- WORK ITEM
The answer is an exact copy of the lines from the one with "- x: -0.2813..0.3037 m" to the end of the listing below, pictures left out.

[DATA TO EXAMINE — start]

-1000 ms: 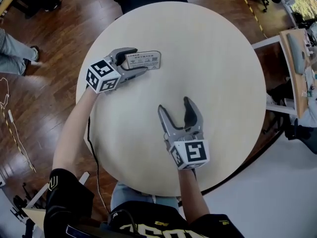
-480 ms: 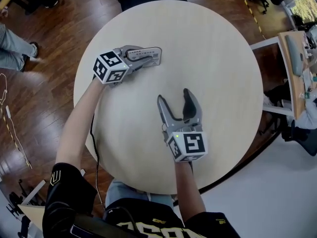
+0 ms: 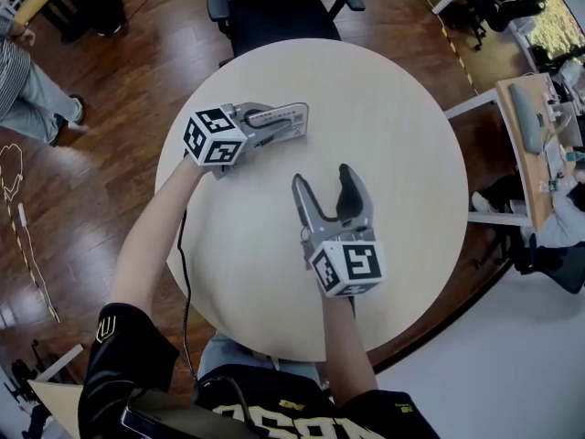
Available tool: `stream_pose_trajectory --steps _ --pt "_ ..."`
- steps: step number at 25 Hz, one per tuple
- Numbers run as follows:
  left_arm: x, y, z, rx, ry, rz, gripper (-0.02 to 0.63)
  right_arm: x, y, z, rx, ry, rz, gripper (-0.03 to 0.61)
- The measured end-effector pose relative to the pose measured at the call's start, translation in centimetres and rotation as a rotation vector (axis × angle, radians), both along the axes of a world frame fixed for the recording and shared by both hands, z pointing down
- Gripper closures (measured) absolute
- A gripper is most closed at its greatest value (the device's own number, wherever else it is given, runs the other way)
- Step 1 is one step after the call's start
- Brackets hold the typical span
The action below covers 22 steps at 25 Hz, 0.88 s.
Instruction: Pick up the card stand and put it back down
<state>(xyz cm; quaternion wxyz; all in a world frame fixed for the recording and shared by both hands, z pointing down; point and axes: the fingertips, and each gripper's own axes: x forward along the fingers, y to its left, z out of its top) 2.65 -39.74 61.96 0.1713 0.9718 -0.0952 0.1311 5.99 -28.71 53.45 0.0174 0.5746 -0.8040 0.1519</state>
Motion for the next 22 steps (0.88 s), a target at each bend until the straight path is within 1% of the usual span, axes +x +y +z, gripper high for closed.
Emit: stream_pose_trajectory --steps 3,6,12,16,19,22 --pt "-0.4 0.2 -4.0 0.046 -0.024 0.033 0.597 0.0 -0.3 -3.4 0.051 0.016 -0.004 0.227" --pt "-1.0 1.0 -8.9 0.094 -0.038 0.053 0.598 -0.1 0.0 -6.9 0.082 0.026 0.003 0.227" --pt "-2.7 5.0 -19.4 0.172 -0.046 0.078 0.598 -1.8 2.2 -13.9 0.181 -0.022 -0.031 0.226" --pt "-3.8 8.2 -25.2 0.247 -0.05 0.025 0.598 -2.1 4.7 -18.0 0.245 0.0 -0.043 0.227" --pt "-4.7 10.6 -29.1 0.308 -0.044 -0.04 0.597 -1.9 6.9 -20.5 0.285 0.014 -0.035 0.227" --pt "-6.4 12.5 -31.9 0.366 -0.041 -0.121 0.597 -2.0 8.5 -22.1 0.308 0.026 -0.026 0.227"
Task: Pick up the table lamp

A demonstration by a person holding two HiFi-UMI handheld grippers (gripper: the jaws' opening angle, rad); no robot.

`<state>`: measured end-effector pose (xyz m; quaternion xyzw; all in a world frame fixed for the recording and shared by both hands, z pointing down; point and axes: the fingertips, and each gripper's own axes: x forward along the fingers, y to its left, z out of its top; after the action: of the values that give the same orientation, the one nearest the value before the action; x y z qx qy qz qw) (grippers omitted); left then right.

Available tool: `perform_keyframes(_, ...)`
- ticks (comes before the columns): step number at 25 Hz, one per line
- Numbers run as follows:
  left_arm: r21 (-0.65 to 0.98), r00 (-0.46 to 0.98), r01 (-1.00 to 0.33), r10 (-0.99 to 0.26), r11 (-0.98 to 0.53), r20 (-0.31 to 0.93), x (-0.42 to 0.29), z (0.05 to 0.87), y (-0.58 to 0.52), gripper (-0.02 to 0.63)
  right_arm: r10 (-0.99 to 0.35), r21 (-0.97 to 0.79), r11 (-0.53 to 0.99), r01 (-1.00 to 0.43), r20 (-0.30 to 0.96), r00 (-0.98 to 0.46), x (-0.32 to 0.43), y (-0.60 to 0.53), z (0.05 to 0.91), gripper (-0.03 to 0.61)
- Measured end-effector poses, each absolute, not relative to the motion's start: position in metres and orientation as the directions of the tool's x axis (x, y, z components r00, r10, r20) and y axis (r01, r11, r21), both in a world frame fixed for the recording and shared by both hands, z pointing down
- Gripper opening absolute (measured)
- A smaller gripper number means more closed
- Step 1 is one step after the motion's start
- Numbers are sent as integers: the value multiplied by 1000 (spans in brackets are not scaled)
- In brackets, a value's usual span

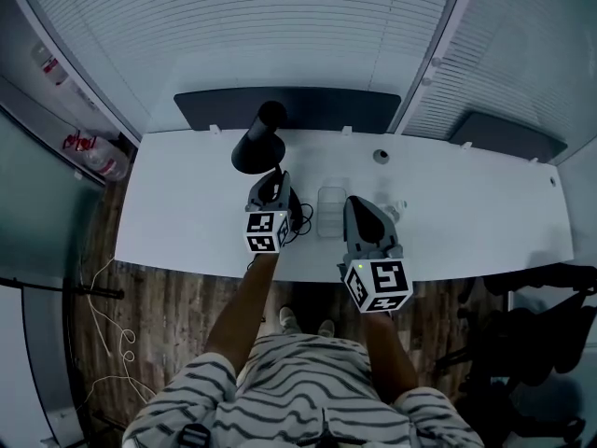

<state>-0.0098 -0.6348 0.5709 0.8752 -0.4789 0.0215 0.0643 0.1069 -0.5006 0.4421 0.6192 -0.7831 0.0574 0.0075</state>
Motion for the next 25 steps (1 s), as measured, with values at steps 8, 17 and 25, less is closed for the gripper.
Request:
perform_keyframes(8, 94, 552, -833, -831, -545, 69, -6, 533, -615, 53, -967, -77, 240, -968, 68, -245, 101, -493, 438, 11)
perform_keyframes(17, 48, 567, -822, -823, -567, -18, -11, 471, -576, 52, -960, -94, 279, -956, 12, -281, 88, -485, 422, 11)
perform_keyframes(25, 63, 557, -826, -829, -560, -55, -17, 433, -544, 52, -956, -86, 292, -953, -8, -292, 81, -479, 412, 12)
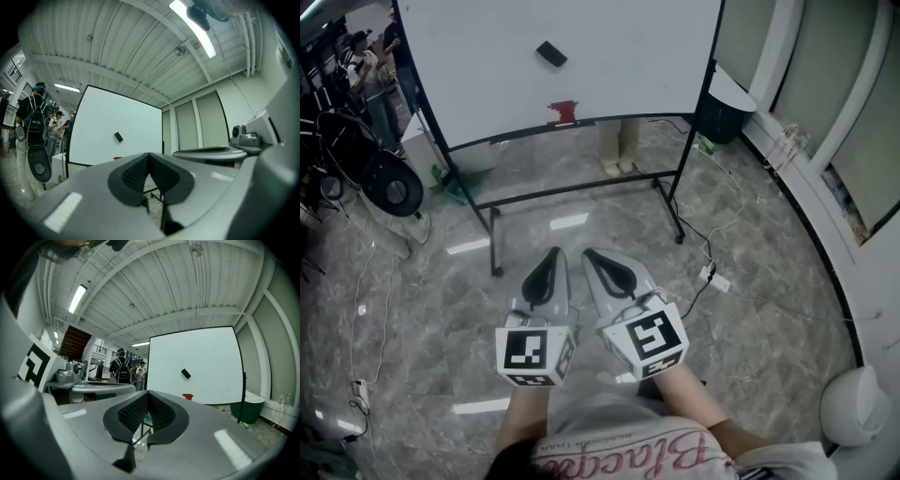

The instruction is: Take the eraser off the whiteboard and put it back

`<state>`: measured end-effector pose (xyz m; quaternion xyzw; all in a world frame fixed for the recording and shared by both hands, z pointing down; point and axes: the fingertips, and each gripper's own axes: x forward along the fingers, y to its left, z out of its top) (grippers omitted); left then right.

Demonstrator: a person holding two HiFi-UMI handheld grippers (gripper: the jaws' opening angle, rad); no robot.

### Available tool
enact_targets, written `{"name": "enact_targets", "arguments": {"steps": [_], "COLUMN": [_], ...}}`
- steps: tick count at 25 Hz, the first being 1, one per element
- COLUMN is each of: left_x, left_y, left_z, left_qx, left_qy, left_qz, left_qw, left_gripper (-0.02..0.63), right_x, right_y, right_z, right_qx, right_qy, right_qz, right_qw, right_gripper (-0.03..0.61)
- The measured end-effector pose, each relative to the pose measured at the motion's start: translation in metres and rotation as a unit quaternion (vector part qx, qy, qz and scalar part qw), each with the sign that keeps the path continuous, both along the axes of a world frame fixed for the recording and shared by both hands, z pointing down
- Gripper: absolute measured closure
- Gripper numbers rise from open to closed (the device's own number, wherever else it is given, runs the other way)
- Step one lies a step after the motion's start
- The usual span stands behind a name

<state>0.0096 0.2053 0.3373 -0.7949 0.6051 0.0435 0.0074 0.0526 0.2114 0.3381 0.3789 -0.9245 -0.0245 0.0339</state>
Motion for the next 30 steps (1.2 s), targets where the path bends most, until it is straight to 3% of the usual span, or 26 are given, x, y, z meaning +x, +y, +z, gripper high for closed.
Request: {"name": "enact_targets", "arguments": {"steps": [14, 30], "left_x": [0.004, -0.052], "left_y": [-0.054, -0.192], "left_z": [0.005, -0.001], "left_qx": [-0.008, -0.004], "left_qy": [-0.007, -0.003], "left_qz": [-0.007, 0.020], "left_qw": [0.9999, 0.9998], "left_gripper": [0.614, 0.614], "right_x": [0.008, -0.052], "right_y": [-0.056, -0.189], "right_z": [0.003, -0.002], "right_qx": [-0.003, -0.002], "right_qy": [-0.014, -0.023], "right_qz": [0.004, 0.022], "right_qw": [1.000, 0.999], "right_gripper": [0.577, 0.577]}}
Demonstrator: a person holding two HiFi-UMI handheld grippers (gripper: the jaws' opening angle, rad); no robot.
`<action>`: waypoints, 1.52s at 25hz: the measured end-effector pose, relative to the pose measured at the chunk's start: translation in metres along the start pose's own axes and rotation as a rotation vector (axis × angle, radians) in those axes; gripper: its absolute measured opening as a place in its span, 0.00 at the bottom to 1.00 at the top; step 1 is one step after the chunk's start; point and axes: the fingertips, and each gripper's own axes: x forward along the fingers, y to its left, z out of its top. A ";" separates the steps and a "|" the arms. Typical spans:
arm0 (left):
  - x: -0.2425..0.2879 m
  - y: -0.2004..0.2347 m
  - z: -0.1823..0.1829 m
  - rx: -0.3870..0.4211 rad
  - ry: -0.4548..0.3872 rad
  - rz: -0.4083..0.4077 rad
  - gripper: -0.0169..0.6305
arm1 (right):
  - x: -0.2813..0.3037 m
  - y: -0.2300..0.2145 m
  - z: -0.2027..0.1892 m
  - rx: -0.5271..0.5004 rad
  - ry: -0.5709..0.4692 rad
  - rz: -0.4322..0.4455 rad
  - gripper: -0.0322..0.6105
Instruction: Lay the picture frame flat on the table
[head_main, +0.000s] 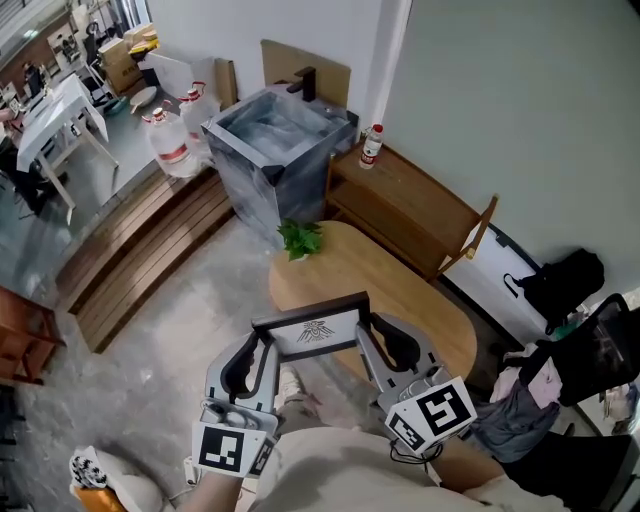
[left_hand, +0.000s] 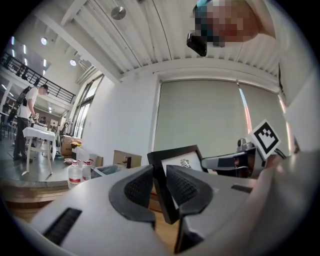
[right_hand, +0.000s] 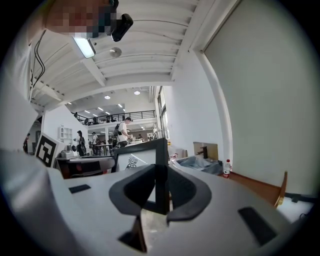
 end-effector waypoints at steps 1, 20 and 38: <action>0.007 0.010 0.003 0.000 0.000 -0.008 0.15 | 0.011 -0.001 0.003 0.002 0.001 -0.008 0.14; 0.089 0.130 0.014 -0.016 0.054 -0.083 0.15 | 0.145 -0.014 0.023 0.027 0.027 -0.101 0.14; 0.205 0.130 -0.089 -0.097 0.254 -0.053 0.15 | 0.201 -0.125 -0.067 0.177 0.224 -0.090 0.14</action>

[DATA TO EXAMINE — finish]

- TASK RESPONSE
  - x: -0.2813..0.3037 m
  - y: -0.2300..0.2145 m
  - z: -0.2027..0.1892 m
  - rx: -0.5271..0.5004 rad
  - ry: -0.5709..0.4692 rad
  - rz: -0.4322..0.4455 rad
  - gripper: -0.0322..0.6105
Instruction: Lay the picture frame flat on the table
[head_main, +0.000s] 
[left_hand, +0.000s] 
[right_hand, +0.000s] 
 end-effector waypoints at steps 1, 20 and 38: <action>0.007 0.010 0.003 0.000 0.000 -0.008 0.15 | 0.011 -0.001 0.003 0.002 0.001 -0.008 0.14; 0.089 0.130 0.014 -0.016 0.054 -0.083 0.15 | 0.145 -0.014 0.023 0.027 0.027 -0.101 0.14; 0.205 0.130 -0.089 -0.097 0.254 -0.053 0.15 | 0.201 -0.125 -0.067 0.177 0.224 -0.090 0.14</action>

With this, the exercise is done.